About Rotate PDF Pages
PDF rotation is a metadata operation, not a re-rendering. Every page in a PDF document has a property called the rotation entry (or 'rotate' key in the page dictionary), which tells viewers how many degrees to spin the content clockwise before displaying it: 0, 90, 180, or 270. The actual content stream — the drawing instructions that describe text, graphics, and images — remains untouched. This is fundamentally different from rotating a JPEG image, where pixels are physically rearranged and quality can degrade. Rotating a PDF page simply changes a single integer in the file, which is why it is instantaneous and lossless.
Misoriented PDFs are extremely common. They arise when a document is scanned on a flatbed scanner with the paper loaded sideways, when a mobile phone camera photograph is converted to PDF without respecting the EXIF orientation tag, when a landscape spreadsheet is exported to PDF by software that applies a 90-degree rotation differently from what was intended, or when individual pages of a multi-page scan were fed in different directions. Engineers, lawyers, and administrators who receive signed documents by email regularly encounter pages that need to be rotated before filing or forwarding.
This tool fixes orientation in seconds, entirely inside your browser using pdf-lib. You select your PDF, choose which pages to rotate (all pages, or a specific range like 2,4-6), pick the rotation angle — 90° clockwise, 180°, or 90° counter-clockwise (270°) — and download the corrected file. The operation does not re-encode any images or text; it simply writes the correct rotation value into each affected page's dictionary. File size is essentially unchanged, and the document's visual quality is perfectly preserved.
A practical tip: if only some pages appear sideways, use the 'Selected pages' option and enter just those page numbers rather than rotating the whole document. This is common with scanned booklets where the cover was loaded upright but internal pages were fed sideways. Also note that the rotation value is cumulative — if a page already carries a 90° rotation and you apply another 90°, the stored value becomes 180°. The tool reflects the existing rotation so you can see what you are working with before applying a change.

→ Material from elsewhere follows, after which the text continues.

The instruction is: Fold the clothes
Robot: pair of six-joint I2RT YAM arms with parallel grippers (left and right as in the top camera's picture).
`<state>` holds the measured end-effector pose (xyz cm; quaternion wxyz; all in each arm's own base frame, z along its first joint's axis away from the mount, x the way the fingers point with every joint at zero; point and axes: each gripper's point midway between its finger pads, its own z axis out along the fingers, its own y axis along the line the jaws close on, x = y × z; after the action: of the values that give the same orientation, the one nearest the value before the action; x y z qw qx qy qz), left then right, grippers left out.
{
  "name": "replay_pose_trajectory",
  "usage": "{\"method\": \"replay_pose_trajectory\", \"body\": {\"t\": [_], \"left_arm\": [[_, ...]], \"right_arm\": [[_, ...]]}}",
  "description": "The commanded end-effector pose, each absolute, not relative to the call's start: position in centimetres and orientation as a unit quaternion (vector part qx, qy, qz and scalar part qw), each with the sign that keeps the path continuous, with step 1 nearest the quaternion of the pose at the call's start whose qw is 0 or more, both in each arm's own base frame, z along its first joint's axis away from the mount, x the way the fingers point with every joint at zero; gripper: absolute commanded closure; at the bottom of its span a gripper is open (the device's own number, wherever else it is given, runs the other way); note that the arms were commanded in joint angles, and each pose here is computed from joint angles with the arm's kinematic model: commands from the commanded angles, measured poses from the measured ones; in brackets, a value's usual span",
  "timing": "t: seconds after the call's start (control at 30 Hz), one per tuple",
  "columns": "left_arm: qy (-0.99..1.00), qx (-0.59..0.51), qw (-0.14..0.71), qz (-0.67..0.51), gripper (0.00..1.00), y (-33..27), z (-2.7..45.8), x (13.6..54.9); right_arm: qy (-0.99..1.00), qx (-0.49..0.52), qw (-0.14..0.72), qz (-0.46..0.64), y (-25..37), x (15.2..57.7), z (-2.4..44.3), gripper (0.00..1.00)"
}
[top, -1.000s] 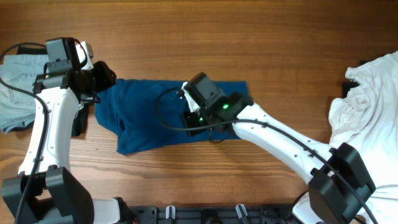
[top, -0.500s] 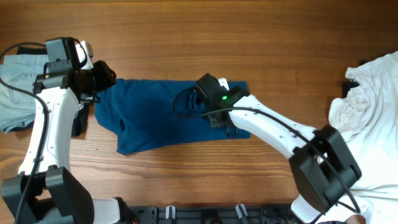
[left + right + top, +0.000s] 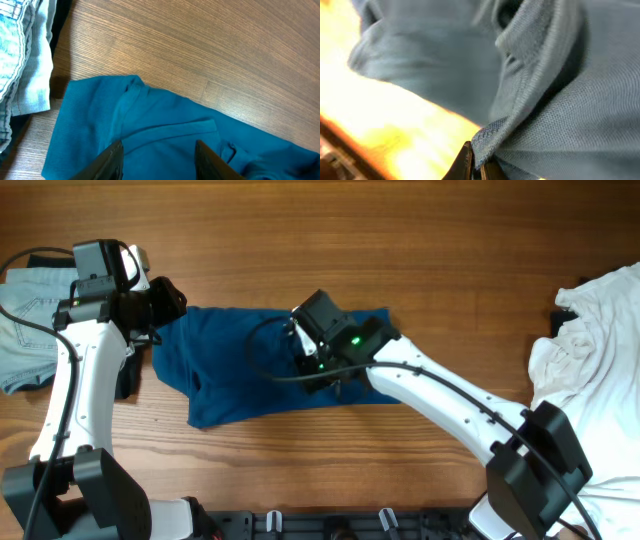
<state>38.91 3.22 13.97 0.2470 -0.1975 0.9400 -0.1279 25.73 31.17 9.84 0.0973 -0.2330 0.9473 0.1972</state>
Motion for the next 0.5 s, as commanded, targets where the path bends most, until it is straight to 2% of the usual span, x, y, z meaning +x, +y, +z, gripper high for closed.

Why PDF Pages Have a 'Rotate' Key: The Hidden Metadata Behind Your Screen
The PDF coordinate system was inherited from PostScript, which in turn was influenced by the mathematical convention of placing the origin at the bottom-left of the page with the y-axis pointing upward. This meant that early PDF content streams described pages in terms of a 'natural' upright orientation, and the rotation entry was added as a display hint to tell viewers how to present the page without altering the underlying drawing instructions. The four allowed values — 0, 90, 180, 270 — were chosen to match the physical orientations of paper as it might be loaded into a scanner or printer.
This separation between content and display orientation was a deliberate design choice that has both advantages and limitations. The advantage is speed and losslessness: changing orientation requires updating a single integer, not re-rendering a page. The limitation is that some older PDF software ignores the rotate entry altogether, displaying the page in its 'natural' orientation and confusing users who expect their rotation to stick. Early versions of certain Unix PDF viewers and some embedded document renderers had this bug, which is why scanned PDFs from the 1990s and early 2000s still occasionally appear sideways in niche viewing environments.
Interestingly, PDF's rotation system interacts with another rarely-noticed feature called the MediaBox and CropBox. A PDF page can have multiple box definitions — the MediaBox (full physical page), the CropBox (the visible area), TrimBox, BleedBox, and ArtBox — all of which are rotated together when the rotate entry changes. This matters in print-production workflows where the bleed area extends beyond the trim, and rotating a page incorrectly can misalign these boxes and cause printing defects. Understanding this layered geometry is one reason professional PDF editors like Acrobat Preflight exist alongside simple rotation tools.